# YOUR OBJECTIVE:
Look through the records and copy every line in which "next" appears.

Records from a dataset
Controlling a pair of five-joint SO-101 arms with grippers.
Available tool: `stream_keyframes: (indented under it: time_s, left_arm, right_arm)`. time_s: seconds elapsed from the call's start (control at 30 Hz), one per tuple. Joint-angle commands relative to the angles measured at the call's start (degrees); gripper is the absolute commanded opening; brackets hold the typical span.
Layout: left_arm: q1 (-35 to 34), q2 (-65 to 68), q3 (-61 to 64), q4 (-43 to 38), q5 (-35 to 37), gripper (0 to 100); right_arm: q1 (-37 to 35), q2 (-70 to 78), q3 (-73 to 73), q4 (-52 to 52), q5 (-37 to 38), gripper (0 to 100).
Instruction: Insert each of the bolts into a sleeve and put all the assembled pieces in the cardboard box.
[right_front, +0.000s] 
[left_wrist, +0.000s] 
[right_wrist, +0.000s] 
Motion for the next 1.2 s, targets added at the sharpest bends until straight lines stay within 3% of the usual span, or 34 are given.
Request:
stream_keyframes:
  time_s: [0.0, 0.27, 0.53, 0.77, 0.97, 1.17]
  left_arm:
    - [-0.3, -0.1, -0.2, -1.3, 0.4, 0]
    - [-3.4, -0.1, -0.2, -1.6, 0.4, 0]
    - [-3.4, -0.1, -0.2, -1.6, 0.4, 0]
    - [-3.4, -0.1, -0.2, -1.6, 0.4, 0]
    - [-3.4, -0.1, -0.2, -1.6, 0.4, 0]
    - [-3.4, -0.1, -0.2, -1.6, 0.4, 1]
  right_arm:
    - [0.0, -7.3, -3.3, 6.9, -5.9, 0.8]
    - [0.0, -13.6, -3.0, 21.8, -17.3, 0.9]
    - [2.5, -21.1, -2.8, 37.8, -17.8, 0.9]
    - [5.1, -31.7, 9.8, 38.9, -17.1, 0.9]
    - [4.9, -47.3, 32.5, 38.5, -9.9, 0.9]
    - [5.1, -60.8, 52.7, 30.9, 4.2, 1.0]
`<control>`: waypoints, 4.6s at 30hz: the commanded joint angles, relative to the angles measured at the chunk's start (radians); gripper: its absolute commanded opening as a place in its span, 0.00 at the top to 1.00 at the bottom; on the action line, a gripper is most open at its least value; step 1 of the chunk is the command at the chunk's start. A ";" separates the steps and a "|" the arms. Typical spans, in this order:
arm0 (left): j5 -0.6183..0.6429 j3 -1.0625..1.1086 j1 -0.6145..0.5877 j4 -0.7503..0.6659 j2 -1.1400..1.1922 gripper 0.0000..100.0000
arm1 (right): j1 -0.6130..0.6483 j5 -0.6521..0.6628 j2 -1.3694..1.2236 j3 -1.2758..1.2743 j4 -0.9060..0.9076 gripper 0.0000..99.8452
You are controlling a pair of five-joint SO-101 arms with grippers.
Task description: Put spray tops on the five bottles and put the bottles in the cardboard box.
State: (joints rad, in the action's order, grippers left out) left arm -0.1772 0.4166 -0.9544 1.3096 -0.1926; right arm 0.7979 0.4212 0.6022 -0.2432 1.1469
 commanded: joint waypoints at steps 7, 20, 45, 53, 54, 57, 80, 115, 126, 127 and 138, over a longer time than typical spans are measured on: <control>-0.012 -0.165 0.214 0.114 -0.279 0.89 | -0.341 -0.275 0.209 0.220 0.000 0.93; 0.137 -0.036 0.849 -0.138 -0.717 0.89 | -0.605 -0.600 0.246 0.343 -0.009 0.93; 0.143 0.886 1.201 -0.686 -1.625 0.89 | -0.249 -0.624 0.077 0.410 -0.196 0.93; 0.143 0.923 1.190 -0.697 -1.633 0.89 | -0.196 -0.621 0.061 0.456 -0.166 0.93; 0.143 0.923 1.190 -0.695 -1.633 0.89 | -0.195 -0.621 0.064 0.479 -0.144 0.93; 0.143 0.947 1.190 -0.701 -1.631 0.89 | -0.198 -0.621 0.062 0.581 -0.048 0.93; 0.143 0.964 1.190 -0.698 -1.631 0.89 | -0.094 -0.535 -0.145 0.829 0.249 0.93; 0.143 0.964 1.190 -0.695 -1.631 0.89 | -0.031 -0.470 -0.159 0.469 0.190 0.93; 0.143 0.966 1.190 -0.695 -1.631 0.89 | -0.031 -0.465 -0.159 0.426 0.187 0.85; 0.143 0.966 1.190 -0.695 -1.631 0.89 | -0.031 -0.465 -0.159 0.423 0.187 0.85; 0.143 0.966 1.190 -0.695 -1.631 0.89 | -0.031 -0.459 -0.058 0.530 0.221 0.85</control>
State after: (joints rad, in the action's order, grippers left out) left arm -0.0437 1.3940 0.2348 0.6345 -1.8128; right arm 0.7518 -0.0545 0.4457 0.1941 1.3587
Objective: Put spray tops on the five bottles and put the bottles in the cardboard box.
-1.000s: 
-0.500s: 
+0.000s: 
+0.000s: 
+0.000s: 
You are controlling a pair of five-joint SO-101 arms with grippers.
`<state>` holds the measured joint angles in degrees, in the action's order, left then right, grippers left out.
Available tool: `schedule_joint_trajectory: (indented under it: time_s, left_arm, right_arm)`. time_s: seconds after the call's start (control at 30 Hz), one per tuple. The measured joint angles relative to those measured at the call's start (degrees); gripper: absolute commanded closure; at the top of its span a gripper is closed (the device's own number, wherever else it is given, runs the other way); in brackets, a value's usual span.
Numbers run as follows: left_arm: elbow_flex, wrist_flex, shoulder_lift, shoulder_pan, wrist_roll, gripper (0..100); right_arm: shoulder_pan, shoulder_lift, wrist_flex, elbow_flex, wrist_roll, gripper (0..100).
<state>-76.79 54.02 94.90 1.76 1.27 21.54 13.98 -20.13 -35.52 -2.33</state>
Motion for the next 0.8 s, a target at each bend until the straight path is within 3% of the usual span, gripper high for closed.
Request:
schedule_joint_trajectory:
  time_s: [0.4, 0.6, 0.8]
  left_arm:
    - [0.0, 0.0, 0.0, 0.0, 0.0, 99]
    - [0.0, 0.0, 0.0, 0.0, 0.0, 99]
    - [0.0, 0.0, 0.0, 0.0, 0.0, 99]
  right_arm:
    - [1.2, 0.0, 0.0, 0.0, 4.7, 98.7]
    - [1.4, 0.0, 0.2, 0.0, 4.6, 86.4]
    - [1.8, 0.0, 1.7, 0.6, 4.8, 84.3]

# TASK OUTPUT:
Motion for the next 1.2 s, targets added at the sharpest bends until straight lines stay within 3% of the usual span, or 34 are given.
Motion for the next 0.8 s, a target at each bend until the straight path is within 3% of the usual span, gripper high for closed.

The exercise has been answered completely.